Cellpic Sunday – 31 May 2020

Buckeye, Arizona.

It was Spring 2020 in the White Tank Mountains. Even on our hikes, we were social distancing, single file, group photos taken in the line we’d formed as we hiked down the trail instead of gathering around a single person to grab a “group selfie.” The cactus flowers were plentiful, the day warm and sunny and I had plenty of opportunity to capture those rarely seen flowering cactus. One family of cacti, the Cholla has several varieties. The two that I’ve found most hard to distinguish are the Staghorn and the Buckhorn. For this post, I ended up looking for a definitive source to describe the difference here. The short synopsis of the difference is that they “are sometimes hard to distinguish.” They have similar blossoms, but the most obvious distinction is in the fruit. Well there you go. I’ve never seen a fruit on either variety.
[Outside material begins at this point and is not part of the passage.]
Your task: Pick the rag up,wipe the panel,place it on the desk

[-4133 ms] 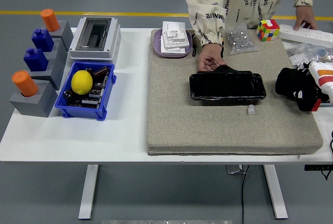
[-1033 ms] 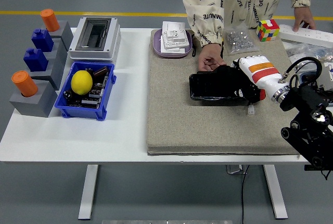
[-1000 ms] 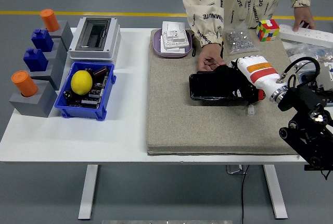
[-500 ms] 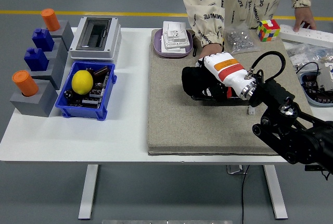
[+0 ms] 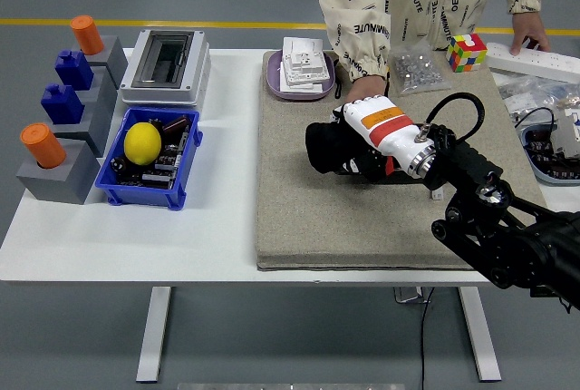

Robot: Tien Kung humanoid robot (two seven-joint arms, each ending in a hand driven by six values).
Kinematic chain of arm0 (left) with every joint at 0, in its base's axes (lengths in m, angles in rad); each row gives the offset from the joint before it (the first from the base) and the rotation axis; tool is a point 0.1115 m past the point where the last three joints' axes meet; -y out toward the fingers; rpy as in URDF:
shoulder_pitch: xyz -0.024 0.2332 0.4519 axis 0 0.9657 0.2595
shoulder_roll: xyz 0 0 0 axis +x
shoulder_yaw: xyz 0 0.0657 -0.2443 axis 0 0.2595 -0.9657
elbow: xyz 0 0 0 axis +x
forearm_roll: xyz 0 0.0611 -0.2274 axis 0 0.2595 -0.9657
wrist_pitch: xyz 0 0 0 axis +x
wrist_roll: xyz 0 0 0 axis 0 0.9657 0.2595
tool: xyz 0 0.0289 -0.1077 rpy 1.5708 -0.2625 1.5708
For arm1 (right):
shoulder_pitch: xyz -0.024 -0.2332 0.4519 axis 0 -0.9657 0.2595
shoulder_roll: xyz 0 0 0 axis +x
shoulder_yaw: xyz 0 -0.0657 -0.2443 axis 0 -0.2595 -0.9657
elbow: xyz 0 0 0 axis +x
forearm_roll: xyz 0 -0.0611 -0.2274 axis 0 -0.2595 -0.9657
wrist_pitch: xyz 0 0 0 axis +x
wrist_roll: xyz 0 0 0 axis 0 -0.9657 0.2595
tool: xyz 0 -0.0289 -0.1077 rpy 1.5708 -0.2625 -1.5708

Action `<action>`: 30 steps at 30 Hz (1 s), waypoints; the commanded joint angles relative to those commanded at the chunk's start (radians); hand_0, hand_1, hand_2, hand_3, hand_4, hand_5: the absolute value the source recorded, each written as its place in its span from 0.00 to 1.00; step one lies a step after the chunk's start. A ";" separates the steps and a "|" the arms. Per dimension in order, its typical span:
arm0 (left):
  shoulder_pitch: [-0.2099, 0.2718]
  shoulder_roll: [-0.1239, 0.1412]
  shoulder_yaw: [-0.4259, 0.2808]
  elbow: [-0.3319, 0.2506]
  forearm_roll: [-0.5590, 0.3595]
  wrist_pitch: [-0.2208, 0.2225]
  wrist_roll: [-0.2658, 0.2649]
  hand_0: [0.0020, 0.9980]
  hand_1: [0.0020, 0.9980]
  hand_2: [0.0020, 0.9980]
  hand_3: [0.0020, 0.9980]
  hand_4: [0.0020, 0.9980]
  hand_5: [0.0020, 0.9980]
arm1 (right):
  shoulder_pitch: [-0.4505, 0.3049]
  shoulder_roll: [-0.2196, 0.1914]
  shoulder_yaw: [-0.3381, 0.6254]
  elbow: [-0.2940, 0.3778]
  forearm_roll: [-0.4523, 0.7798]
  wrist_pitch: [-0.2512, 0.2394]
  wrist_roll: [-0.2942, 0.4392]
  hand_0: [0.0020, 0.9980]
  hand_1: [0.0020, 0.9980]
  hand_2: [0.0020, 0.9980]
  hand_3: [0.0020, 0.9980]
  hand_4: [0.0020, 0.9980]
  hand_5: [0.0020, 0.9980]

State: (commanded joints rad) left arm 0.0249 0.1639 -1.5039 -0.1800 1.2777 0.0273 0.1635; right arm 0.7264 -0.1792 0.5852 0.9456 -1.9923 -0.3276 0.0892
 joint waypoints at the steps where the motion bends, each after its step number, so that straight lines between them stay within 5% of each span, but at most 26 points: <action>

The article goes on to point out that another difference is the number of spines per areole. The Staghorn typically at 7-10 spines, the Buckhorn more numerous at up to 25 spines. Looking at the photo above, it would appear this plant has more than 10 spines per areole. Looking at the original photo in an area cropped out of the image above, I found one areole that clearly had more than 15 spines. That makes it a Buckhorn (at least in my layman’s opinion anyway.) Whatever, they both produce beautiful blossoms.

About the photo: I am still learning all the features of the Samsung S20U camera system and when hiking with the group, I opted to use auto mode so as not to delay the group while I fiddled with the cellphone. Bad juju. So the camera thought the best exposure for this image was f/3.5, 1/611 sec (what?), and 25 ISO. That is a weird shutter speed. The original image left the flowers a bit underexposed, in my opinion. I used Lightroom to brighten it slightly, made the other basic settings like cropping and tonal adjustments, then sent it off to Luminar Flex for final tweaks, increasing the microcontrast some more (structure), and using the Accent AI Filter work its magic. I don’t know what it does, but I almost always use the AI adjustment as it invariably improves the image (if I don’t push the control too far to the right.) As usual, this image can be viewed enlarged by selecting it (in most browsers.)